(Source records)
******
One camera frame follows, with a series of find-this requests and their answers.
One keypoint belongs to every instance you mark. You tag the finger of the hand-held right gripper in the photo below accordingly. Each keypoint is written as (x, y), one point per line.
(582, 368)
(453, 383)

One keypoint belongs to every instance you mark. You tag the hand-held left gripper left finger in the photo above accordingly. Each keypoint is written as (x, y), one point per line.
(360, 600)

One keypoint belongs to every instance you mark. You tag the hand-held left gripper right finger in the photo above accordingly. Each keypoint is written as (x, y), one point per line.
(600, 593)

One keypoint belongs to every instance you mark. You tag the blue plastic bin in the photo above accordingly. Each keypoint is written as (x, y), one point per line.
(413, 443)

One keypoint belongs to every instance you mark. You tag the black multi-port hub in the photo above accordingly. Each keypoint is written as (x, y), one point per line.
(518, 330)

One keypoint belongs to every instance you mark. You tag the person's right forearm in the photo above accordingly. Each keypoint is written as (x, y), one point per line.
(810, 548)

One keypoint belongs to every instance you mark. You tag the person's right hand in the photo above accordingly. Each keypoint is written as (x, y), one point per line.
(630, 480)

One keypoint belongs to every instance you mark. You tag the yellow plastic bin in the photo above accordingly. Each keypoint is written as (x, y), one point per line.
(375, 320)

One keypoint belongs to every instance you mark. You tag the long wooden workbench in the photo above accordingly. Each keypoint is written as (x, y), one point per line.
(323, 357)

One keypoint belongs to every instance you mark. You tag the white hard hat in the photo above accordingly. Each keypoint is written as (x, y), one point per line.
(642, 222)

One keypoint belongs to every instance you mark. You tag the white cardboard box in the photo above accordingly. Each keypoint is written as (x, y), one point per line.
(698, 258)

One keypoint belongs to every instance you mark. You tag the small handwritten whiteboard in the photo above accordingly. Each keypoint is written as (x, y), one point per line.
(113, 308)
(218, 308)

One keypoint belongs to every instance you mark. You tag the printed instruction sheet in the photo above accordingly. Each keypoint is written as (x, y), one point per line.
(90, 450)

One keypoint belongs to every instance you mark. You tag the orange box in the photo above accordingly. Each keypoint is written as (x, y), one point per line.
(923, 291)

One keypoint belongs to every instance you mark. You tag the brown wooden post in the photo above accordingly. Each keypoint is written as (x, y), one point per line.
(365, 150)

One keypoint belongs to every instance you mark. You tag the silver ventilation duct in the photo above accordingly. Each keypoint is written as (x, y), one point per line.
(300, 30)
******
## Description of the task
Would you restate the records word for word?

## Task response
One camera frame follows, with a series of find-this requests and their answers.
One keypoint belongs to every instance you mark. You tag the finger of the hand-held right gripper in the photo below accordingly. Each keypoint is written as (x, y), one point per line.
(582, 368)
(453, 383)

One keypoint belongs to every instance you mark. You tag the hand-held left gripper left finger in the photo above accordingly. Each keypoint is written as (x, y), one point per line.
(360, 600)

One keypoint belongs to every instance you mark. You tag the hand-held left gripper right finger in the photo above accordingly. Each keypoint is written as (x, y), one point per line.
(600, 593)

One keypoint belongs to every instance you mark. You tag the blue plastic bin in the photo above accordingly. Each keypoint is written as (x, y), one point per line.
(413, 443)

One keypoint belongs to every instance you mark. You tag the black multi-port hub in the photo above accordingly. Each keypoint is written as (x, y), one point per line.
(518, 330)

One keypoint belongs to every instance you mark. You tag the person's right forearm in the photo above accordingly. Each keypoint is written as (x, y), one point per line.
(810, 548)

One keypoint belongs to every instance you mark. You tag the person's right hand in the photo above accordingly. Each keypoint is written as (x, y), one point per line.
(630, 480)

One keypoint belongs to every instance you mark. You tag the yellow plastic bin in the photo above accordingly. Each keypoint is written as (x, y), one point per line.
(375, 320)

One keypoint belongs to every instance you mark. You tag the long wooden workbench in the photo above accordingly. Each keypoint is written as (x, y), one point per line.
(323, 357)

One keypoint belongs to every instance you mark. You tag the white hard hat in the photo above accordingly. Each keypoint is written as (x, y), one point per line.
(642, 222)

One keypoint belongs to every instance you mark. You tag the white cardboard box in the photo above accordingly. Each keypoint is written as (x, y), one point per line.
(698, 258)

One keypoint belongs to every instance you mark. You tag the small handwritten whiteboard in the photo above accordingly. Each keypoint is written as (x, y), one point per line.
(113, 308)
(218, 308)

One keypoint belongs to every instance you mark. You tag the printed instruction sheet in the photo above accordingly. Each keypoint is written as (x, y), one point per line.
(90, 450)

One keypoint belongs to every instance you mark. You tag the orange box in the photo above accordingly. Each keypoint is written as (x, y), one point per line.
(923, 291)

One keypoint belongs to every instance you mark. You tag the brown wooden post in the photo above accordingly. Each keypoint is written as (x, y), one point per line.
(365, 150)

One keypoint belongs to every instance you mark. You tag the silver ventilation duct in the photo above accordingly. Each keypoint is written as (x, y), one point per line.
(300, 30)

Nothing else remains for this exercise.